Das Justizministerium in Washington teilte mit, es prüfe schon seit längerem, ob die Beweislage ein solches Verfahren rechtfertigt. Eine Möglichkeit dazu böte sich, wenn in Florida gravierende Verfahrensmängel festgestellt würden. Alternativ könnten Bundesbehörden Anklage wegen der Verletzung von Bürgerrechten erheben. Hier stünden sie aber vor ähnlichen Problemen wie schon die Ankläger in Florida: Sie müssten nachweisen, dass Zimmerman nicht in Selbstverteidigung, sondern aus rassistischen Motiven gehandelt hat. Zimmermans Verteidiger betrachten dagegen ihren Mandanten als Opfer einer Rassismuskampagne: „Wenn irgendjemand eine Beschwerde über die Verletzung von Bürgerrechten vorbringen kann“, sagte eine seiner Anwältinnen, „dann ist es George Zimmerman.“ Am heutigen Dienstag will Holder bei der NAACP-Jahresversammlung in Orlando sprechen.

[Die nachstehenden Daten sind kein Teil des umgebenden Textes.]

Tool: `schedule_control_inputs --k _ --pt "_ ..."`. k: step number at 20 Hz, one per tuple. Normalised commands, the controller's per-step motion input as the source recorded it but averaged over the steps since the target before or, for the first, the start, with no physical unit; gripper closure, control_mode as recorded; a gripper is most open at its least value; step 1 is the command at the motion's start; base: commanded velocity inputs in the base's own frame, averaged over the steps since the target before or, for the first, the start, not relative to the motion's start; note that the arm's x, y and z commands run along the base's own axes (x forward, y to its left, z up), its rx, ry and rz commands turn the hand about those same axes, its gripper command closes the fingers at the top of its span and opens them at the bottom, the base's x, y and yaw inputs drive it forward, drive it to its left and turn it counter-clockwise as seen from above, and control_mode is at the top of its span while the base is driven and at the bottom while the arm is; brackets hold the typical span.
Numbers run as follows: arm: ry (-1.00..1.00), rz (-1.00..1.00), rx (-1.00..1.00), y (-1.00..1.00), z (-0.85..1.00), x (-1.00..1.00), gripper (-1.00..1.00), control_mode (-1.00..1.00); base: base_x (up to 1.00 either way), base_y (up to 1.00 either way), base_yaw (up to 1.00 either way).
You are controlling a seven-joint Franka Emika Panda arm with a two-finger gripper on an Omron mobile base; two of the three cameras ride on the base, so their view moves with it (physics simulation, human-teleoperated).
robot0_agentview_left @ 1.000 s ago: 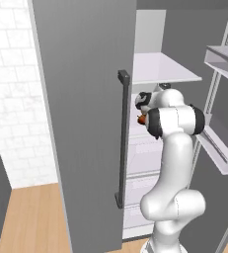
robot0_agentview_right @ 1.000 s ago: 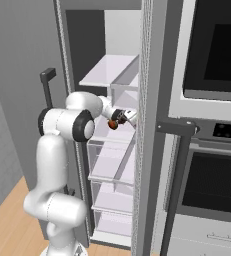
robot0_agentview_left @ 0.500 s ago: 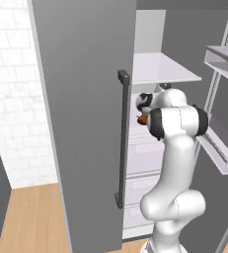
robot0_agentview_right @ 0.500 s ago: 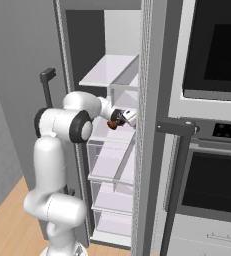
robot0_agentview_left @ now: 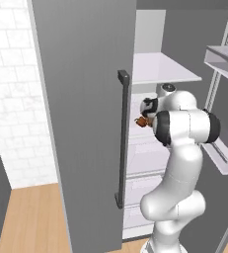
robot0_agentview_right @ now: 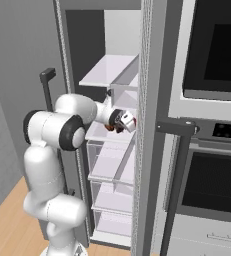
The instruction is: Place one bell pepper and one steak in each tupperware on the nearby counter, to pack two identical lunches.
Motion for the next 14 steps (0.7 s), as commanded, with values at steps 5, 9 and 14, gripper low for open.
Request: schedule_control_inputs --k 5,9,14 --pt "-0.05 0.0 -0.01 0.0 0.66 -1.0 1.0 -1.0 0.0 0.0 0.0" --pt "-0.05 0.0 -0.01 0.0 0.66 -1.0 1.0 -1.0 0.0 0.0 0.0" --pt "-0.06 0.0 -0.03 0.02 0.59 -1.0 1.0 -1.0 0.0 0.0 0.0"
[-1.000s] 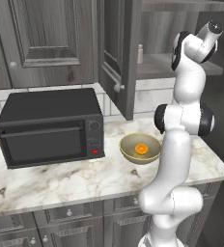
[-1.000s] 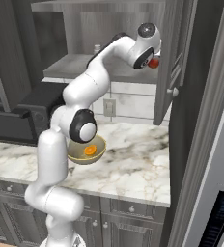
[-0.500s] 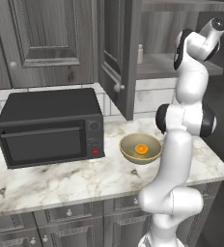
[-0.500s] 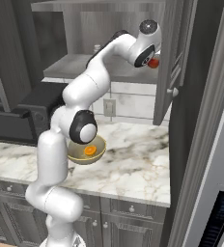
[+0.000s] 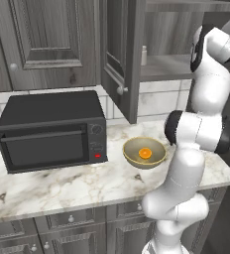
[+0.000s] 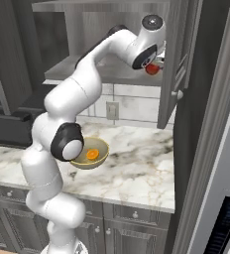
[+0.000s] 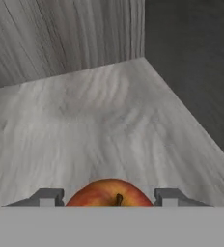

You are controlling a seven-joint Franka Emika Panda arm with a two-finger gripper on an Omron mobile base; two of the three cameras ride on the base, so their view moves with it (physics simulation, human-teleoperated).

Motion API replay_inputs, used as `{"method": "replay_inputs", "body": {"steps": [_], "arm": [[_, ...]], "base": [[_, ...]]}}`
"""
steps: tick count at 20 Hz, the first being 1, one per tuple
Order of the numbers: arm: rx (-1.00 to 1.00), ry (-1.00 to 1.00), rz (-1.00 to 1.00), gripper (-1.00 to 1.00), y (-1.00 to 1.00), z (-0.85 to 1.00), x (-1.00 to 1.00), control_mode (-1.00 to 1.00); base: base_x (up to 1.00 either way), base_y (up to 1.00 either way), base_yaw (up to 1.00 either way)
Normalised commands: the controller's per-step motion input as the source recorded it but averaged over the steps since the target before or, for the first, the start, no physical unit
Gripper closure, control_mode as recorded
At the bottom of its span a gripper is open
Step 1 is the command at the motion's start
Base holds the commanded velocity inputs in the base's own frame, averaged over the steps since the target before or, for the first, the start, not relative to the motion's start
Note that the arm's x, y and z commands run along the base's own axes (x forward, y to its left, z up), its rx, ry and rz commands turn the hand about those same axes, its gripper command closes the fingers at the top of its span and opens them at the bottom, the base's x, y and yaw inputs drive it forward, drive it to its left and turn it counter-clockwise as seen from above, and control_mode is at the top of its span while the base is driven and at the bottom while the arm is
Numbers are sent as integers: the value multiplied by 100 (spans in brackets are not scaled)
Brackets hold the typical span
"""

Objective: Open the cabinet. Pick the orange and apple from the cabinet and place them into the bowl. Then close the cabinet.

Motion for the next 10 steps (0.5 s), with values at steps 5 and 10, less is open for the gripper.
{"method": "replay_inputs", "body": {"steps": [5,10], "arm": [[-7,-11,4,100,91,-11,-100,-100],[-16,-13,11,100,100,-35,-100,-100]], "base": [[0,0,0],[0,0,0]]}}
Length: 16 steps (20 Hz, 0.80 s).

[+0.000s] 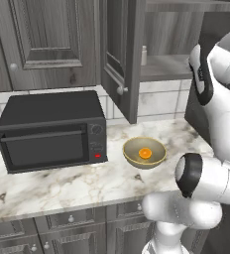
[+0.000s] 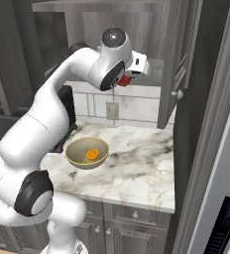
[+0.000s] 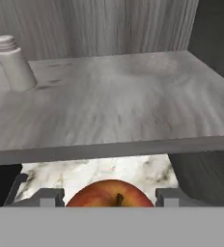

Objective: Open the cabinet. Pick the orange and apple from the cabinet and place them into the bowl. Then close the cabinet.

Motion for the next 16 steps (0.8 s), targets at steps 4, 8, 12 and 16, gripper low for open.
{"method": "replay_inputs", "body": {"steps": [4,8,12,16], "arm": [[-11,0,10,100,91,-37,-100,-100],[-14,8,14,100,94,-59,-100,-100],[-13,14,18,100,93,-91,-68,-100],[-6,23,19,100,57,-94,-15,-100]], "base": [[0,0,0],[0,0,0],[0,0,0],[0,0,0]]}}
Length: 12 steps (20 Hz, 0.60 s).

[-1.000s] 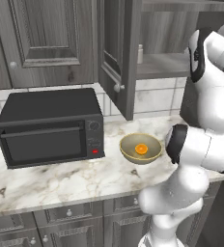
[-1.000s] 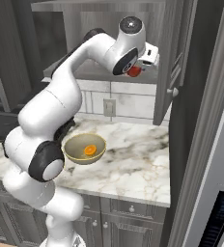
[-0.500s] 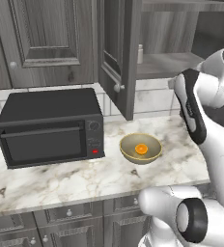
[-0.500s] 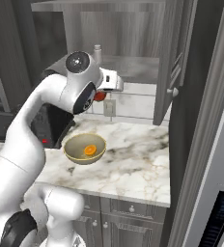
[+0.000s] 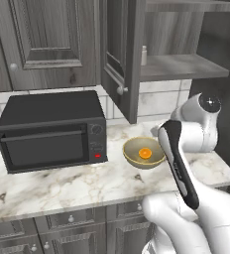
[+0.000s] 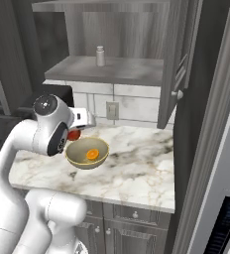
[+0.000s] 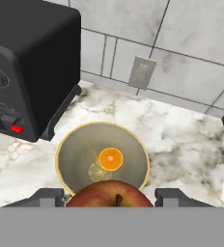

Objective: Open the cabinet. Pick the orange and apple from the cabinet and place them into the bowl. Then close the cabinet.

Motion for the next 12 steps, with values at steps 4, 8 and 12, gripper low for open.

Er selbst ist der erste Schwarze an der Spitze des Justizministeriums.
Selbstverteidigung
Das Notwehrrecht im US-Bundesstaat Florida ist durch den Fall Trayvon Martin in die Kritik geraten. „Stand Your Ground“ heißt das Gesetz, zu Deutsch etwa „Weiche nicht zurück“. Danach darf sich ein Mensch mit allen Mitteln wehren, wenn er sich bedroht fühlt, und muss nicht versuchen, sich der Situation zu entziehen, auch wenn es vernünftiger wäre. Obwohl sich der Schütze George Zimmerman nicht auf die Regelung berufen hatte, spielte sie nach Ansicht vieler Experten beim Freispruch eine große Rolle. „Das Gesetz bürdet der Staatsanwaltschaft die Beweislast für Notwehr auf. Sie muss nachweisen, dass der Angeklagte nicht in Notwehr gehandelt hat“, sagt der Jurist Joshua Dressler.